● ASSIGNED TASK
The required result is every line of the records that includes "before".

[Collection entries]
=== Section Start ===
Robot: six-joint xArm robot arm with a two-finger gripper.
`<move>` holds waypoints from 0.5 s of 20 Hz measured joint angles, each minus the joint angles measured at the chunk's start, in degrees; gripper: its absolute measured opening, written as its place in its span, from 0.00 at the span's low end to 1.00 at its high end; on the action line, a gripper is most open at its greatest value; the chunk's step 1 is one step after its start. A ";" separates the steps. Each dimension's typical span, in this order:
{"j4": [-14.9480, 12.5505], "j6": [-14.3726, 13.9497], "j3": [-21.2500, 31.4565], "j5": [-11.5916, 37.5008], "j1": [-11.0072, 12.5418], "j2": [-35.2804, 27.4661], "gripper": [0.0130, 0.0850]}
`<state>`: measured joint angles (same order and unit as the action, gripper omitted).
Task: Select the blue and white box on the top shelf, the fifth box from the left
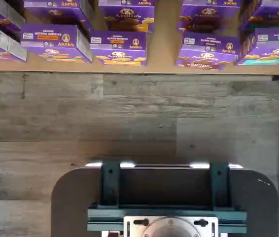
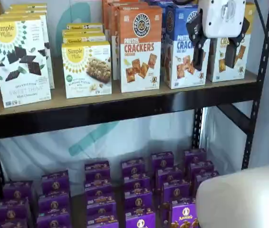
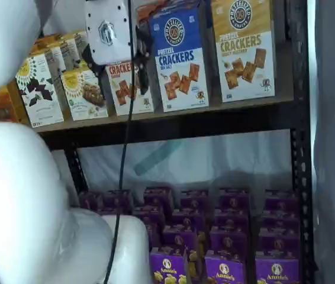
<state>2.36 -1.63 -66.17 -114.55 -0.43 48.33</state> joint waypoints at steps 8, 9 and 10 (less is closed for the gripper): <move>-0.10 -0.45 2.03 3.04 -0.55 1.73 1.00; -0.24 -0.62 2.32 3.33 -0.78 1.88 1.00; -0.53 -0.87 2.75 3.83 -1.15 2.09 1.00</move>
<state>1.83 -2.50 -63.43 -110.72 -1.58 50.42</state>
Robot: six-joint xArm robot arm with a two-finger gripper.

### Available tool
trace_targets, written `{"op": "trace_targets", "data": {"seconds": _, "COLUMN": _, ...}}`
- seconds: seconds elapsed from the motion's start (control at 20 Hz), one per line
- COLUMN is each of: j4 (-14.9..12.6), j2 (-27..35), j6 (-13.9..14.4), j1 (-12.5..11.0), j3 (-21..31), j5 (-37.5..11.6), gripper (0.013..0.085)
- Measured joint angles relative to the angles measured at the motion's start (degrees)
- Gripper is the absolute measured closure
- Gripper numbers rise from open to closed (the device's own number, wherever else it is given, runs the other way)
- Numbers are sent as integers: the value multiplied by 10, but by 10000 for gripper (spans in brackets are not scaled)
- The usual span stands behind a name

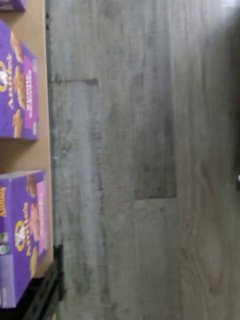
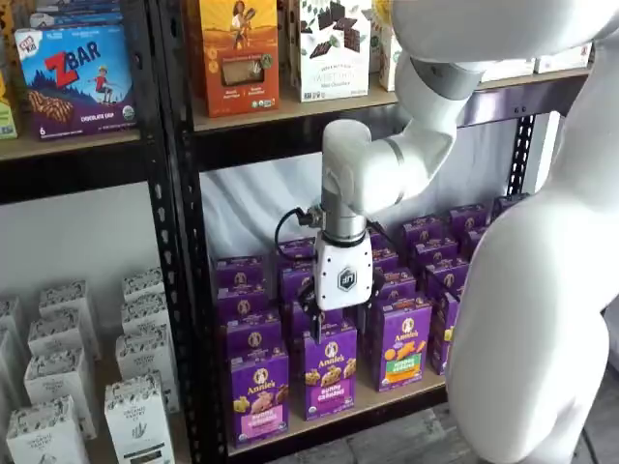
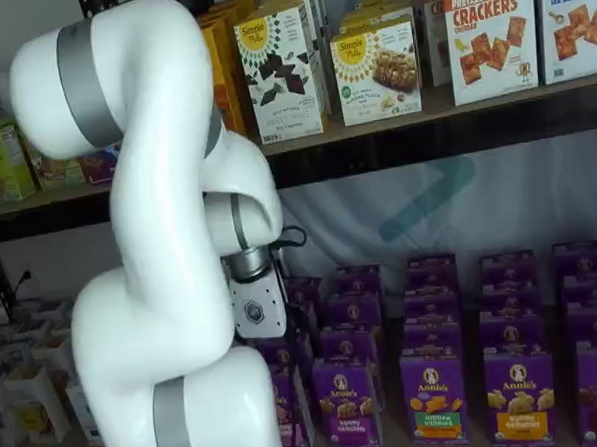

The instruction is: Pick up the purple box with a pink patch in the middle, on the bottom shelf, the first box from the left

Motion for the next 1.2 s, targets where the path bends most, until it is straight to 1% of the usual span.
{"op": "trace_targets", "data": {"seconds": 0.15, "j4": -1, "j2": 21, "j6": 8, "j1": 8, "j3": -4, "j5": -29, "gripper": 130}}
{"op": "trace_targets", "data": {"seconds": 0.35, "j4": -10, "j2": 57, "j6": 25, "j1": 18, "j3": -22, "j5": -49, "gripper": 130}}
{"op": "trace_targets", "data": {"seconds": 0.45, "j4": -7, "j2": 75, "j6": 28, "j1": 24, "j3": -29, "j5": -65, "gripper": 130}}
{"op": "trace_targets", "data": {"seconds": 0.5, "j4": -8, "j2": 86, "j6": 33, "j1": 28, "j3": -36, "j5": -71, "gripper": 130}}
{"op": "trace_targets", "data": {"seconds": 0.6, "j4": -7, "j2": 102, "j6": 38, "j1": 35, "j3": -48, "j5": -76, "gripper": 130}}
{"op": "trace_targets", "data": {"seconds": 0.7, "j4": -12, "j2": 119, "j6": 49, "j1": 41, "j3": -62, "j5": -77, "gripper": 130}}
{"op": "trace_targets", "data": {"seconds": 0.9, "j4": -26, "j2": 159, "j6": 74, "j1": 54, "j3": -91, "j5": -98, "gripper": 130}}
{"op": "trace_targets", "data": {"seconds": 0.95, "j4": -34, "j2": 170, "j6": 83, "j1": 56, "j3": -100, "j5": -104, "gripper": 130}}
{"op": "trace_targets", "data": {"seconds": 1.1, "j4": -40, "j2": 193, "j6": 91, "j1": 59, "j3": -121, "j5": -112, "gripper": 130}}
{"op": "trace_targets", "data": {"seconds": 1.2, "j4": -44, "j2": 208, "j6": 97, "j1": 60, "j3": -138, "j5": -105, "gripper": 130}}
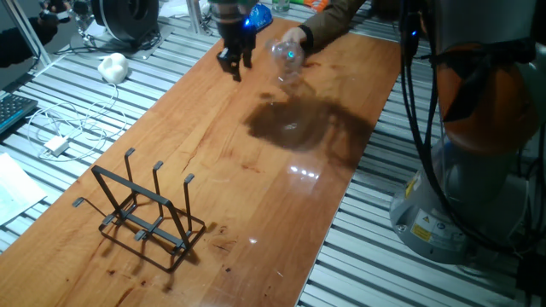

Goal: Put the cup on the cup rack

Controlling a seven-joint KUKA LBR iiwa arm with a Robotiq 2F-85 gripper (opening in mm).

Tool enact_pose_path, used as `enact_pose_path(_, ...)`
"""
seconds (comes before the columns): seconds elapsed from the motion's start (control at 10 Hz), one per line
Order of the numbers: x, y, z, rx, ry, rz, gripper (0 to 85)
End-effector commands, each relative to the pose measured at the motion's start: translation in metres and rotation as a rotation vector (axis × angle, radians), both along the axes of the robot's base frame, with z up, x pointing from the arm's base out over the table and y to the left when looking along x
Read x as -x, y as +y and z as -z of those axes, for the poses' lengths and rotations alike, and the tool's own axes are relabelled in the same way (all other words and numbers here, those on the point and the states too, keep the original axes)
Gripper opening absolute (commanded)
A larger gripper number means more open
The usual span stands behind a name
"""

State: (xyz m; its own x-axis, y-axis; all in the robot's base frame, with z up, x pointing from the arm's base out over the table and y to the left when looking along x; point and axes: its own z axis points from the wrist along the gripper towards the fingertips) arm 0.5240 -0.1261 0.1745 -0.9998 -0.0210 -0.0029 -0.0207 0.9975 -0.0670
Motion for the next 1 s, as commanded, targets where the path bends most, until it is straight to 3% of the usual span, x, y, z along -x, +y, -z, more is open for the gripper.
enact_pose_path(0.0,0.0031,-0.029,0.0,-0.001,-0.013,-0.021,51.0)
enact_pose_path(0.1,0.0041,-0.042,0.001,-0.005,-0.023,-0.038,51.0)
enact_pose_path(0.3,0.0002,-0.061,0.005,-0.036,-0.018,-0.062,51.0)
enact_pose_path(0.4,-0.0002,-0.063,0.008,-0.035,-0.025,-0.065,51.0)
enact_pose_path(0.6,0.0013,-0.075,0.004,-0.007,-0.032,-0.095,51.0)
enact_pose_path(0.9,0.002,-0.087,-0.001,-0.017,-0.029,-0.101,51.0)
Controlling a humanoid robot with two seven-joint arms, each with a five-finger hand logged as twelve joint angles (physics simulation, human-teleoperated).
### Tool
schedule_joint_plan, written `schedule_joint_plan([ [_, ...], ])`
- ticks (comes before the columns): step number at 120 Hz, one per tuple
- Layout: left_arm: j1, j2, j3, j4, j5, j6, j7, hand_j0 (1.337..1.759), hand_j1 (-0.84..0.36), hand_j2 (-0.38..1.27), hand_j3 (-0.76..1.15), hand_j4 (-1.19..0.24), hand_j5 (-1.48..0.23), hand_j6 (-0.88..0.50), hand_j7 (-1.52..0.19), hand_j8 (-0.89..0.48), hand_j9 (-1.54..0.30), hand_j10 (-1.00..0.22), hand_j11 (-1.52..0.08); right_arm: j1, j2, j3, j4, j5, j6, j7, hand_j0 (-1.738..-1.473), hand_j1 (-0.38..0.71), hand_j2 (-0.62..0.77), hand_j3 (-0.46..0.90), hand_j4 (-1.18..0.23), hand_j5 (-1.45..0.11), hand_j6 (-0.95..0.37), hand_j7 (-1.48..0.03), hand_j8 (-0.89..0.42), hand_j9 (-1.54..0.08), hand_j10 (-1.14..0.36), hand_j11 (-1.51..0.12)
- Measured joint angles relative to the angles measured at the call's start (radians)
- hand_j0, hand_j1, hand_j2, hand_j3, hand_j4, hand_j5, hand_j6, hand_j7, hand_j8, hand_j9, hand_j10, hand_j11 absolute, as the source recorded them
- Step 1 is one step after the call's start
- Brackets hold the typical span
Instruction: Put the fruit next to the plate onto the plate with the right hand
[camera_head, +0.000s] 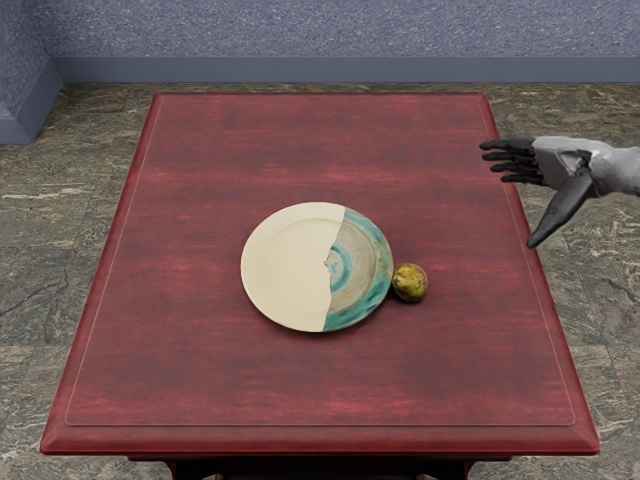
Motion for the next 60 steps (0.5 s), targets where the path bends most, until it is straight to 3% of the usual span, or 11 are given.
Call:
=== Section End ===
● OUTPUT BELOW
seconds (comes before the columns): seconds elapsed from the motion's start (control at 10 Hz), one per line
- ticks (comes before the columns): step number at 120 Hz, one per tuple

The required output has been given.